Verjährung von Ersatzansprüchen des Vermieters

In einem vom Bundesgerichtshof entschiedenen Fall lebte eine Mieterin längere Zeit in einer Mietwohnung. Nach Kündigung des Mietvertrages gab sie die Wohnung zwei Monate vor Beendigung des Mietverhältnisses an die Vermieterin zurück. Nachdem die Mieterin vergeblich zu Instandsetzungsarbeiten aufgefordert worden war, wurde sie zehn Monate nach Auszug aus der Wohnung vom Vermieter  auf Schadensersatz verklagt. Die Mieterin verweigerte die Zahlung und berief sich darauf, dass der Anspruch wegen Ablaufs der sechsmonatigen gesetzlichen Frist verjährt sei.  Daraufhin verwies der Vermieter auf eine Klausel im Mietvertrag, nach der Ersatzansprüche des Vermieters wegen Verschlechterung der Mietsache erst in zwölf Monaten nach Beendigung des Mietvertrages verjähren.
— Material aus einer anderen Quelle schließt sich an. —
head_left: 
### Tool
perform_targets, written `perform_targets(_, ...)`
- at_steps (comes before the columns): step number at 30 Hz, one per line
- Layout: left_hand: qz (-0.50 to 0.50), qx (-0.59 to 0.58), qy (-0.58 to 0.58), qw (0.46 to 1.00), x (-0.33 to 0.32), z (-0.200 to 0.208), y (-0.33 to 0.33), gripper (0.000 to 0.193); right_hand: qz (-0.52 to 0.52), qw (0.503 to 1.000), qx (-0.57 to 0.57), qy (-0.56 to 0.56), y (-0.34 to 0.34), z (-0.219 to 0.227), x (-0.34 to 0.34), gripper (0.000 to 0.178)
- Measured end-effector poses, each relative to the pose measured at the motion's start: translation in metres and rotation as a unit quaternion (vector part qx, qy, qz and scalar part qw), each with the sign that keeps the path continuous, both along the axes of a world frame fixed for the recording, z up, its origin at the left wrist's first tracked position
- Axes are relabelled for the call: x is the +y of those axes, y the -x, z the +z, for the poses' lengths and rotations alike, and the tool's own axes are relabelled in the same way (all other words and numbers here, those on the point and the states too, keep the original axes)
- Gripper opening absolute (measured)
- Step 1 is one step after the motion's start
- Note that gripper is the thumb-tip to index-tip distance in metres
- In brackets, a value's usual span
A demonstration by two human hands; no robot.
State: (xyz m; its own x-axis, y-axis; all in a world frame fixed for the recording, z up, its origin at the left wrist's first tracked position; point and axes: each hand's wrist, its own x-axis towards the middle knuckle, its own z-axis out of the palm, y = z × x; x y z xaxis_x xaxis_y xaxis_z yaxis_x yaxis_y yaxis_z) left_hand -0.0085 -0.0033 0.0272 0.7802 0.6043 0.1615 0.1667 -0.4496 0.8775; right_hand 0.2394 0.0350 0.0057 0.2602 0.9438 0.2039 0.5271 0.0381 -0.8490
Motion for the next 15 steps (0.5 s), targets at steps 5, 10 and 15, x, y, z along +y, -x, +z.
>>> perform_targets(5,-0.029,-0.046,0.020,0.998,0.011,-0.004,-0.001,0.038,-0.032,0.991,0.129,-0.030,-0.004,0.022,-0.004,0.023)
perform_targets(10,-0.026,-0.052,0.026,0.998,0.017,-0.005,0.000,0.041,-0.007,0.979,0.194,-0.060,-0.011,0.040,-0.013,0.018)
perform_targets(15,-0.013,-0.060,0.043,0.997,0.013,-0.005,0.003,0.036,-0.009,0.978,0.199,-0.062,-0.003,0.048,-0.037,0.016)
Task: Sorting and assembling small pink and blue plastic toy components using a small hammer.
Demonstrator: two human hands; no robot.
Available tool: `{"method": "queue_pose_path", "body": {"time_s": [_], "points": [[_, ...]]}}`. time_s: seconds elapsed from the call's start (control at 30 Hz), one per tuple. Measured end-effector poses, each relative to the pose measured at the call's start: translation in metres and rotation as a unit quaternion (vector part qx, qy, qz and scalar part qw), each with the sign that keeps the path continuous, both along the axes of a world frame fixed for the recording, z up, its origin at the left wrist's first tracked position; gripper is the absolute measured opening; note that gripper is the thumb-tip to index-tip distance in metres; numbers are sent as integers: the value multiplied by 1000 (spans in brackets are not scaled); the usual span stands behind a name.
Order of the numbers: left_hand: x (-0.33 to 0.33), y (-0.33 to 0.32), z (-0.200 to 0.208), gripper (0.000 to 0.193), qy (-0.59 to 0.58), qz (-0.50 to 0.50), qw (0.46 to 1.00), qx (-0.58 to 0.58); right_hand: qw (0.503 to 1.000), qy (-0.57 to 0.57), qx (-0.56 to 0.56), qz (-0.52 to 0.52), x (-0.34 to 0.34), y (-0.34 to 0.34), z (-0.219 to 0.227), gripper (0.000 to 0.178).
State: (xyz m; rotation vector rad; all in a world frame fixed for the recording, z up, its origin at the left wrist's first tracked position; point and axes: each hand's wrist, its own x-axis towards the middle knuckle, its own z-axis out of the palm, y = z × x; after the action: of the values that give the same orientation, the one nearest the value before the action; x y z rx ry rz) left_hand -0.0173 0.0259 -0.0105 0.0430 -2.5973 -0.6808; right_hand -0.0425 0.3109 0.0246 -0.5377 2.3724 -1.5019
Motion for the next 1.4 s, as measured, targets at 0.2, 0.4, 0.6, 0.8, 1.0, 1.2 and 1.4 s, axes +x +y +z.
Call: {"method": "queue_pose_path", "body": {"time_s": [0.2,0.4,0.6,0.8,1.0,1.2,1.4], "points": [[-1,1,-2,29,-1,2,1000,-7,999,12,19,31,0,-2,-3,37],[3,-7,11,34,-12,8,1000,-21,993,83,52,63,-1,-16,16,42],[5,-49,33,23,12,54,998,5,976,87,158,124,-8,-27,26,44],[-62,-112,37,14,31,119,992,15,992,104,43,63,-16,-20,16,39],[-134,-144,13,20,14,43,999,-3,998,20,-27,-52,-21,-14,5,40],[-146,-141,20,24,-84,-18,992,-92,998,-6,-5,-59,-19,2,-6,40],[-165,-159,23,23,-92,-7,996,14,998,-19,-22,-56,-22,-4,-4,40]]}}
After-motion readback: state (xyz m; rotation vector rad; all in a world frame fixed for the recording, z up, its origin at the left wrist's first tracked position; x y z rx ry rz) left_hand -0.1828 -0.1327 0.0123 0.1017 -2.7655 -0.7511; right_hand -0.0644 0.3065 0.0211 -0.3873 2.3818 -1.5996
Das Gericht teilte die Meinung der Mieterin. Die Vertragsklausel im Mietvertrag sei wegen unangemessener Benachteiligung des Mieters unwirksam.  Der Vermieter hätte die Möglichkeit gehabt, sich nach Rückgabe der Mietsache Klarheit darüber zu verschaffen, ob gegenüber dem Mieter Ansprüche wegen Verschlechterung der Mietsache bestehen. Er hätte diese innerhalb der sechsmonatigen Verjährungsfrist durchsetzen können.